▶ [Problem to work on]
Print all records exactly, pictures left out.

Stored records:
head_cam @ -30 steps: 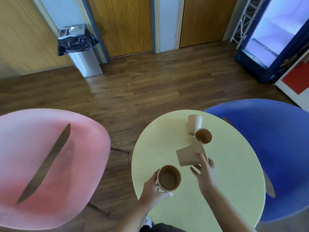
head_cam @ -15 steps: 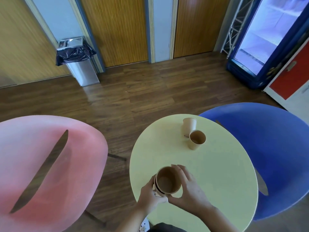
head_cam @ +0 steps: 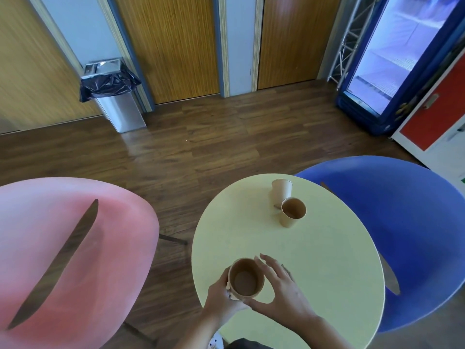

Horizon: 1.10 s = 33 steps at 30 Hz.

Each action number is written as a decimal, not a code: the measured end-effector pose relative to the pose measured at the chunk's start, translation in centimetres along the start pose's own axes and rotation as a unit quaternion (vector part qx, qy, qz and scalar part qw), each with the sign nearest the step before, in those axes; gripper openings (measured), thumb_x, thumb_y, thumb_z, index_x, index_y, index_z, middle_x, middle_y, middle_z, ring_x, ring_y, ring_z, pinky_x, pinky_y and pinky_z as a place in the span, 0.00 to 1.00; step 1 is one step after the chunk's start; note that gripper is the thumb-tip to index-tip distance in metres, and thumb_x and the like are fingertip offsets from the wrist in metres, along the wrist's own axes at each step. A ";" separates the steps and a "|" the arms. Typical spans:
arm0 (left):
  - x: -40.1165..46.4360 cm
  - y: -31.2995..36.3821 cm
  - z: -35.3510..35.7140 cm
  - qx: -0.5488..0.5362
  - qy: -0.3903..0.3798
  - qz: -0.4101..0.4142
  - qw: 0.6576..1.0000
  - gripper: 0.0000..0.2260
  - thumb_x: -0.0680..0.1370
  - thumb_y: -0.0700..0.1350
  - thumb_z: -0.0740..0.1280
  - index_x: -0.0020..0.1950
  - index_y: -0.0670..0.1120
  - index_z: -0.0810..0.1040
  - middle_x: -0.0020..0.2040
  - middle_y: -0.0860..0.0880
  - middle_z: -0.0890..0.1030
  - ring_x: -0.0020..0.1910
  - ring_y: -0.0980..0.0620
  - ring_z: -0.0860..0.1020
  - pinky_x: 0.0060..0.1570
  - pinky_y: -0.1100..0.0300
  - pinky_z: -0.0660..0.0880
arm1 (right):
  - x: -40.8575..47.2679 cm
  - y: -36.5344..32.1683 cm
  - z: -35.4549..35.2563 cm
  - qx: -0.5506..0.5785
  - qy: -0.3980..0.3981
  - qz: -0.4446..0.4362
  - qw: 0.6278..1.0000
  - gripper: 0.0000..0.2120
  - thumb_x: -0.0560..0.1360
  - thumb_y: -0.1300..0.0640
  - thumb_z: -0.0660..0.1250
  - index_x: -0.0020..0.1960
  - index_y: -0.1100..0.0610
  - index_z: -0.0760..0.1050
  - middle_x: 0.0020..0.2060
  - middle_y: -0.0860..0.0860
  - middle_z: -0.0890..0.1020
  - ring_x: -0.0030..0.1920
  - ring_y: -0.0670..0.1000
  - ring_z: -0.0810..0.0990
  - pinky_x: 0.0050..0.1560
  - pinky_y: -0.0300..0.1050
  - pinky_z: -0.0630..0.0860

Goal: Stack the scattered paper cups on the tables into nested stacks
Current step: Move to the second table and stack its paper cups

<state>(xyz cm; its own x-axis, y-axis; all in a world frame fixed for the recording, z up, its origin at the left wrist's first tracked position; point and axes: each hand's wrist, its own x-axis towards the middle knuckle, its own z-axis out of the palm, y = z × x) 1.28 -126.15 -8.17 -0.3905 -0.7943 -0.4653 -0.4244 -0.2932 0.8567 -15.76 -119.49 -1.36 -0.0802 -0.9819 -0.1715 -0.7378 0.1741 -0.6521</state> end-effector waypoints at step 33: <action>8.3 5.9 1.8 0.078 -0.003 -0.007 0.997 0.33 0.61 0.41 0.80 0.60 0.61 0.72 0.48 0.60 0.81 0.45 0.65 0.78 0.45 0.71 0.74 | 15.2 9.1 -8.0 0.057 0.128 0.264 0.954 0.37 0.64 0.47 0.77 0.64 0.60 0.65 0.58 0.56 0.71 0.54 0.59 0.75 0.51 0.54 0.76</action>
<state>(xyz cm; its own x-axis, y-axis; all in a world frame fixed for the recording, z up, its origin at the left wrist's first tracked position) -5.96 -133.46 -7.36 -0.3889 -0.7873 -0.4785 -0.5516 -0.2170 0.8054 -29.04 -133.40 -4.00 -0.5925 -0.7387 -0.3213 -0.4725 0.6417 -0.6042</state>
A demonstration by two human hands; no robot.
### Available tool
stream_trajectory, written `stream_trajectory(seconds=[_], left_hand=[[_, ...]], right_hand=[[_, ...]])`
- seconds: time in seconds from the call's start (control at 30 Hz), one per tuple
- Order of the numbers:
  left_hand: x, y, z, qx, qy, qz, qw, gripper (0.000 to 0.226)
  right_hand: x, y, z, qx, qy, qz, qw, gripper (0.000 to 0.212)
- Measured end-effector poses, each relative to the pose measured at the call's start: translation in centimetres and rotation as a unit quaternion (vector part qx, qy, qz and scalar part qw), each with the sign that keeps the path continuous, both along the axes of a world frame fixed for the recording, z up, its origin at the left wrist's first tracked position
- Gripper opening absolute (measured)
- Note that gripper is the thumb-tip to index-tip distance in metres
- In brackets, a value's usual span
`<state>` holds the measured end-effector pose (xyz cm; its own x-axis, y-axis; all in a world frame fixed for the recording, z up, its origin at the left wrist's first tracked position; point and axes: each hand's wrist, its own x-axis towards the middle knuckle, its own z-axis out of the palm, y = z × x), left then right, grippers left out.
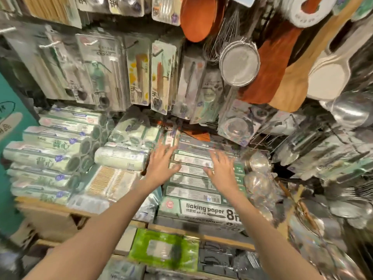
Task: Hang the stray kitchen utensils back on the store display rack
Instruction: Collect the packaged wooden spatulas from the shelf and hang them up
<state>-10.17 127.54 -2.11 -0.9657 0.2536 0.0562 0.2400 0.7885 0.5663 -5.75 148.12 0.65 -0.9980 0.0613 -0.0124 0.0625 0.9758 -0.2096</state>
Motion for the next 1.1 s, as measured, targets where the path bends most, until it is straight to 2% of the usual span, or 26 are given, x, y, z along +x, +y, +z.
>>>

▶ [Written answer]
head_cam @ -30 steps: 
head_cam @ -15 steps: 
head_cam @ +0 steps: 

Horizon: 1.10 s = 33 steps at 30 Hz.

Each action number is written as a decimal, not a code: the measured end-effector pose relative to the pose measured at the chunk's start, translation in centimetres along the start pose's own axes and rotation as a unit quaternion (vector part qx, qy, qz and scalar part qw), each with the sign nearest the step before, in those axes; gripper openings (measured), thumb_x, thumb_y, thumb_z, index_x, index_y, index_z, middle_x, middle_y, middle_z, ring_x, ring_y, ring_z, pinky_x, pinky_y and pinky_z as a place in the span, 0.00 to 1.00; step 1 is one step after the chunk's start; note that gripper is the thumb-tip to index-tip distance in metres, and thumb_x and the like are fingertip offsets from the wrist in metres, along the wrist's own axes at each step. A ";" separates the steps and a "|" the arms. Typical spans:
arm0 (left):
  - x: -40.1165..46.4360 cm
  - y: -31.2995..36.3821 cm
  - z: -35.3510..35.7140 cm
  - qx: -0.5488..0.5362
  - qy: -0.3903..0.3798
  - qz: -0.4101..0.4142
  - qw: 0.6576..1.0000
  - gripper: 0.0000..0.2260
  - thumb_x: -0.0680..0.1370
  - thumb_y: -0.0700..0.1350
  - thumb_z: -0.0740..0.1280
  - index_x: -0.0020..0.1950
  - index_y: -0.0670..0.1120
  - index_z: -0.0810..0.1040
  - middle_x: -0.0020..0.2040
  - middle_y: -0.0860..0.0880
  - middle_z: -0.0890..0.1030
  - ring_x: -0.0020..0.1910
  - ring_y: -0.0980..0.0620
  - ring_z: -0.0860..0.1020
  - pinky_x: 0.0060..0.1570
  - pinky_y: -0.1100..0.0300
  - pinky_z: -0.0660..0.0880
arm1 (right):
  - x: -40.8575..47.2679 cm
  - y: -36.5344..32.1683 cm
  - z: -35.4549..35.2563 cm
  - qx: -0.5506..0.5785
  - qy: -0.3980..0.3981
  - qz: -0.4446..0.4362
  - qw: 0.6278..1.0000
  - gripper: 0.0000..0.2120
  - thumb_x: -0.0560..0.1360
  - thumb_y: -0.1300..0.0640
  - thumb_z: -0.0660..0.1250
  - index_x: -0.0020..0.1960
  - index_y: -0.1100..0.0610
  - index_z: -0.0760..0.1050
  - middle_x: 0.0020..0.2060
  - middle_y: -0.0860..0.0860
  - middle_z: -0.0890..0.1020
  - ring_x: -0.0030..0.1920
  - ring_y: -0.0670..0.1000
  - ring_z: -0.0810..0.0990
  - pinky_x: 0.0050..0.1560
  - pinky_y: -0.0300..0.1050
  - pinky_z: -0.0630..0.0860

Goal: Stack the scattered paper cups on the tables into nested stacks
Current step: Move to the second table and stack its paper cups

<state>(xyz cm; its own x-axis, y-axis; all in a world frame fixed for the recording, z up, its origin at the left wrist's first tracked position; point and axes: each hand's wrist, its own x-axis towards the middle knuckle, its own z-axis out of the palm, y = z × x) 1.28 -126.15 -8.17 -0.3905 -0.7943 -0.4653 -0.4244 -0.2932 0.8567 -15.76 -119.49 -1.36 -0.0802 -0.9819 -0.1715 -0.7378 0.1741 -0.6521</state> end-effector waypoints at step 33: <action>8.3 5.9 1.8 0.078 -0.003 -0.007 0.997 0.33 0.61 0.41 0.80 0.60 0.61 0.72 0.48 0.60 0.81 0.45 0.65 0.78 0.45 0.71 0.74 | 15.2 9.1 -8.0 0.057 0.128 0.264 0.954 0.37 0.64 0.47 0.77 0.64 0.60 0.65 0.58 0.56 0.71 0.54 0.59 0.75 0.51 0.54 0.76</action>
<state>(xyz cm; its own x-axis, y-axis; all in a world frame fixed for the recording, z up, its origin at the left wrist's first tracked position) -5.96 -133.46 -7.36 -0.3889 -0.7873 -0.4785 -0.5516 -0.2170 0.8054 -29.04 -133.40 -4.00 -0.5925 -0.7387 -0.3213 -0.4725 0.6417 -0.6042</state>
A demonstration by two human hands; no robot.
### Available tool
stream_trajectory, written `stream_trajectory(seconds=[_], left_hand=[[_, ...]], right_hand=[[_, ...]])`
- seconds: time in seconds from the call's start (control at 30 Hz), one per tuple
- Order of the numbers:
  left_hand: x, y, z, qx, qy, qz, qw, gripper (0.000 to 0.226)
  right_hand: x, y, z, qx, qy, qz, qw, gripper (0.000 to 0.212)
- Measured end-effector poses, each relative to the pose measured at the call's start: translation in centimetres and rotation as a unit quaternion (vector part qx, qy, qz and scalar part qw), each with the sign that keeps the path continuous, both along the axes of a world frame fixed for the recording, z up, its origin at the left wrist's first tracked position
- Gripper opening absolute (measured)
- Note that gripper is the thumb-tip to index-tip distance in metres
- In brackets, a value's usual span
`<state>` holds the measured end-effector pose (xyz cm; its own x-axis, y-axis; all in a world frame fixed for the recording, z up, its origin at the left wrist's first tracked position; point and axes: each hand's wrist, its own x-axis towards the middle knuckle, its own z-axis out of the palm, y = z × x), left then right, grippers left out.
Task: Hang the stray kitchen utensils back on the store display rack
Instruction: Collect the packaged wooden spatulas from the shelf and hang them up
<state>-10.17 127.54 -2.11 -0.9657 0.2536 0.0562 0.2400 0.7885 0.5663 -5.75 148.12 0.65 -0.9980 0.0613 -0.0124 0.0625 0.9758 -0.2096</state>
Motion for the next 1.1 s, as measured, targets where the path bends most, until it is straight to 2% of the usual span, or 26 are given, x, y, z along +x, +y, +z.
>>>

This answer is complete as it stands.